Kalb: She flew up from Virginia and sang most of our original tunes. They sounded great with Hope singing. But that’s just the start. I think one of our main objectives is to write new music with Hope in mind, to start things fresh after the Berkfest.
It sounds great, but I gotta say, I’m really going to miss you, Jen. I’ve been covering music for 20 years and there have been very few vocalists who’ve blown me away the way you have in that you’ve been able to combine the raw sound of Janis Joplin with as much soul as, say, an Aretha Franklin.
Durkin: Thank you. Those are two major influences. And certainly, Janis was influenced by Otis Redding and Howlin’ Wolf and Tina Turner, and those are huge influences of mine. I feel that Janis and I are kindred spirits in that sense. Those are the voices of her time that she would go see live. She was really impressed by them. Those are people I wish I could have seen back in the day. The kind of energy that they have on stage, particularly Tina Turner and Otis Redding, has influenced me greatly, as well as a Aretha. If you talk about a triumvirate of people, they are the three that are in my head when I’m on stage being the ringleader of this group of people who can improvise and play jazz, soul and funk and make it even a little harder edge with electric guitar stuff.
It’s been a really great experience being in this group, but I really need to be able to explore another level of being a composer and a writer on my own, to be able to stand on my own a little bit more. I do plan on having my own group at some point in the future that obviously would not gig and tour as much as Deep Banana because I don’t want to be on the road that much.
Kalb: Can I be in that band too? I think I’m the first choice for any records she’d want to do.
Durkin: Yes (laughs).
Kalb: And I’d love to play with her live as much as possible.
Jen, you may be the only grassroots performer to leave a band to pursue a solo career. The fact that you’re able to do so indicates how successful music can be at the grassroots level.
Kalb: It’s interesting because this isn’t your typical story you see on VH-1 ‘Behind the Music’ (laughs). Everyone in this band is becoming open to new people. Something as great a focus in the group as Jen leaving, most people would think, that’s it, the band’s done. But we wanted to keep it together because we like playing together, and we think there’s more music that we can create as Deep Banana Blackout. And at the same time, Jen feels the need to do her own thing, and everybody is comfortable with that. I mean, we’ve had a long time. Jen let us know almost a year ago that this was going to happen so we’ve had a long time to become comfortable with it. Everybody’s really supportive of each other.
What is the one thing about or experience with the band that at times gave you second thoughts about leaving?
Durkin: The fans begging me not leave (laughs). ‘Don’t leave!’ I get pretty overwhelmed and little veklempt at times. I have a blockage in my connect-o-gozoid (all laugh). It kind of chokes me up a little bit.

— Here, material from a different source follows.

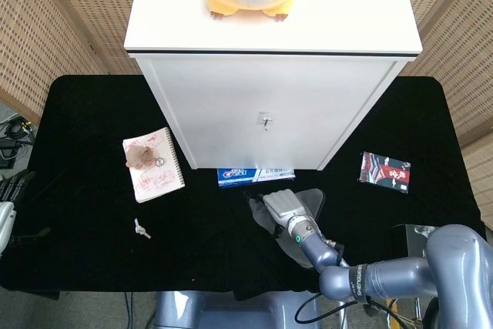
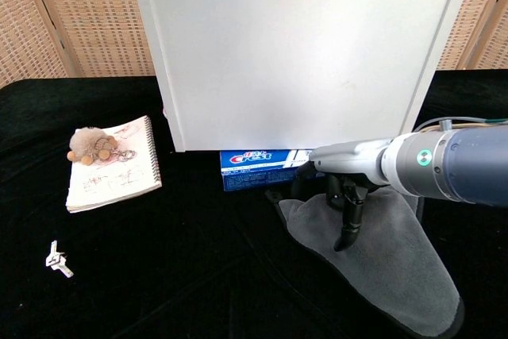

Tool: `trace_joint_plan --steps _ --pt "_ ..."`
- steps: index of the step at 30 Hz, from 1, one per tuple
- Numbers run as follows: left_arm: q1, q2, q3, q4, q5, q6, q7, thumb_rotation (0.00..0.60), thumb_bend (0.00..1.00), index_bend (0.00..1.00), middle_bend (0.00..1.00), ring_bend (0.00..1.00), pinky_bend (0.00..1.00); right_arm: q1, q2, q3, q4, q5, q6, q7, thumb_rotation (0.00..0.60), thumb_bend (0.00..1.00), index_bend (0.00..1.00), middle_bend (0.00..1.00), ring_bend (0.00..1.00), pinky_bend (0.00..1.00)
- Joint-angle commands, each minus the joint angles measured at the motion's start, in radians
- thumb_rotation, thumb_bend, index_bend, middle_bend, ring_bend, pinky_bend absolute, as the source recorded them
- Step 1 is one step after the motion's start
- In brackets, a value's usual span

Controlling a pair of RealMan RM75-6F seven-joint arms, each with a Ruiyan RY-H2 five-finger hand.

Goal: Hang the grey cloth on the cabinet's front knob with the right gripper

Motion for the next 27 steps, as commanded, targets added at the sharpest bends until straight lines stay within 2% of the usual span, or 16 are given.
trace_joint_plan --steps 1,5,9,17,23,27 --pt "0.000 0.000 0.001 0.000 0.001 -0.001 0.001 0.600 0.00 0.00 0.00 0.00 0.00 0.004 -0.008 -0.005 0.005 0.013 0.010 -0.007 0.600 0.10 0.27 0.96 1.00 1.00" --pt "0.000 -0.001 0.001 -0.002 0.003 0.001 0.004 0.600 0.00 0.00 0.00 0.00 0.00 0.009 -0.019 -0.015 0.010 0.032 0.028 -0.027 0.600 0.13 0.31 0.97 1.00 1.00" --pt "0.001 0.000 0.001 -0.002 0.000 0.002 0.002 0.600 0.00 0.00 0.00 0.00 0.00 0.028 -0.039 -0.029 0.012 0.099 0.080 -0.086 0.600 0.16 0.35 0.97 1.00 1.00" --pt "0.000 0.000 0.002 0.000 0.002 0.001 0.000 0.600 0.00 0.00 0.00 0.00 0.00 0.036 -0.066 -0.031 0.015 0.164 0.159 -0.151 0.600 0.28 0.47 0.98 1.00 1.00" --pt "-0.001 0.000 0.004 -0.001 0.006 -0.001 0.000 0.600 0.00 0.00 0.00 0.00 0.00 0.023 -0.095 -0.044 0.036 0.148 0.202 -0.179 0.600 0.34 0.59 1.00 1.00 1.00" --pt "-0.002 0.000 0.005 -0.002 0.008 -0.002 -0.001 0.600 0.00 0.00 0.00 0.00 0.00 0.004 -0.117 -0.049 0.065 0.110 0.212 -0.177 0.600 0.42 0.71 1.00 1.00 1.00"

They love the group so much so it’s hard.
But I had this vision of what I wanted to accomplish in leaving the band on a good note and have it so that people would accept what we’re doing and understand that it’s not going to destroy the group. I’ll have a successful spinoff of my own, kind of like a hit TV show. You know what I mean? Like ‘The Jeffersons.’

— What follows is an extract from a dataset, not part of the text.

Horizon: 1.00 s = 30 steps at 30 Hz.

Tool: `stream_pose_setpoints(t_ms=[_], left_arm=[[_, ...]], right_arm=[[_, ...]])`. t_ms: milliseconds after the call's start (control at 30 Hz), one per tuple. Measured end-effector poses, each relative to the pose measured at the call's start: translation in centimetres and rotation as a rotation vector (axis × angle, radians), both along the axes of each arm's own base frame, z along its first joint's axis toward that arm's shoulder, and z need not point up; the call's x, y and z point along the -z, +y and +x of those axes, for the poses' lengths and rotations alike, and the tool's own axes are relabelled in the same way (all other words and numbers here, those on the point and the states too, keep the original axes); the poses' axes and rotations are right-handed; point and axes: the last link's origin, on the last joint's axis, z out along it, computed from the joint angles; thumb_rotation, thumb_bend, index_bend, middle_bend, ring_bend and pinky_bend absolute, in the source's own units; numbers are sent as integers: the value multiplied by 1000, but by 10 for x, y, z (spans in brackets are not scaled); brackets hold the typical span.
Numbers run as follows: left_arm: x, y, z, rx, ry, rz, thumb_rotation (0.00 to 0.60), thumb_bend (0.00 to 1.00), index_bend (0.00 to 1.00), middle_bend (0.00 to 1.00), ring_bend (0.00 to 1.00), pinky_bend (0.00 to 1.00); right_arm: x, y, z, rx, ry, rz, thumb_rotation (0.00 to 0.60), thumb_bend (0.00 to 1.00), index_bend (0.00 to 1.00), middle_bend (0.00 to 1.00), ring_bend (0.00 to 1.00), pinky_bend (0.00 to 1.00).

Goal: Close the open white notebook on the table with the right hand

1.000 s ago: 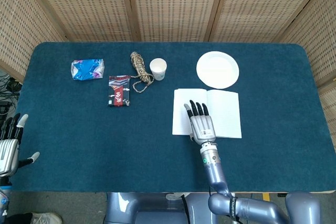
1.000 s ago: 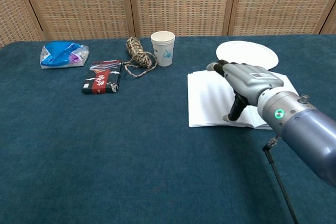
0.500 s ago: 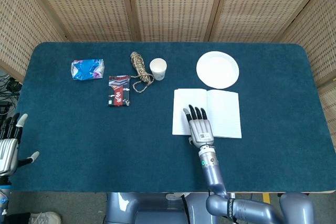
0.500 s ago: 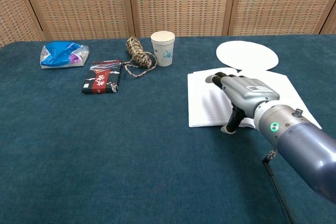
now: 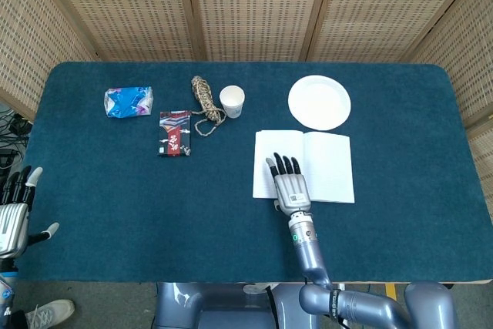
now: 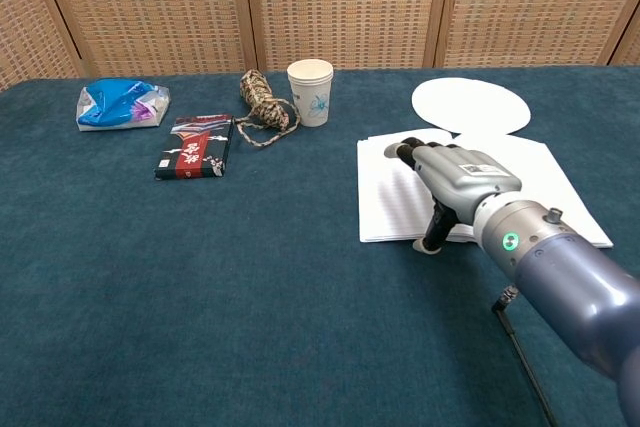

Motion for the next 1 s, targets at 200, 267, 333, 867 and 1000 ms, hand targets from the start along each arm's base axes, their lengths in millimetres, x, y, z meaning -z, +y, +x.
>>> stream_pose_setpoints(t_ms=[200,267,333,867,1000], left_arm=[[-1,1,-1,-6,-1,2,600,56,0,0,0,0],[-1,1,-1,-6,1,0,600,56,0,0,0,0],[0,1,-1,-8,0,-1,600,56,0,0,0,0],[2,0,0,-3,-6,-13,600,55,0,0,0,0],[2,0,1,-1,-7,-16,600,55,0,0,0,0]], right_arm=[[4,-2,-2,4,6,2,600,350,0,0,0,0],[5,-3,-3,5,8,2,600,350,0,0,0,0],[6,-3,-3,5,6,3,600,351,0,0,0,0],[7,-7,-4,-26,-12,-54,600,612,33,0,0,0],[6,-7,-7,-19,-24,-66,600,671,34,0,0,0]])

I want to start my own hit TV show spinoff (laughs). I want to have some sort of spinoff of all this hard work we’ve done together, and then I’d like to be able to do guest appearances now and then. I’ve been trying to get people accepting of that. They come to the show and see it the way it is now and say, ‘It’s great don’t change a thing.’ But the thing is it can only get better with the addition of someone like Hope and a side project because then there’s more gigs to go to. Maybe my band could even open for Deep Banana and stuff. It’s more music. It’s more gigs. It’s more entertainment.
Kalb: It’s an open thing. She has her band and she can fly in and out (of Deep Banana). Even when I went out with (John) Scofield, they had a great drummer named Mark Balling who played on Fuzz’s record sit in. It’s that kind of openness that everybody can get involved in. It’s kind of like what P-Funk became with all the different players and guys coming in and out doing their own solo projects, then coming back to the group. Really what it’s all about is music and having fun and making a living.
Durkin: And as things change, it can only get more and more exciting for people. The idea of trying to constantly reinvent Deep Banana Blackout and constantly having an influx of new music is one of way changing and evolving.
What will that project be like?
Durkin: You know it will be very blues/soul-oriented. That’s my thing. I come from a blues/gospel-base when it comes to singing. That’s the stuff that I really connect with, that really gets me going. I’ll always be influenced by that. I would just really like to have a huge body of work five to 10 years from now that I can say I was a part of. Some of it will be Deep Banana Blackout music and some of it will be my own.
Eric, comment on what it was like playing on Scofield’s record (‘Bump’). He’s a big jazz cat. It’s sort of like the studio version of the Newport Jazz Festival gig. How did that lend to the credibility of you and Deep Banana Blackout?
Kalb: It was a dream come true. What else can I say? I’ve been listening to Sco’s music for years and years. He turned out to be such an amazing guy on top of all this great music he’s put out.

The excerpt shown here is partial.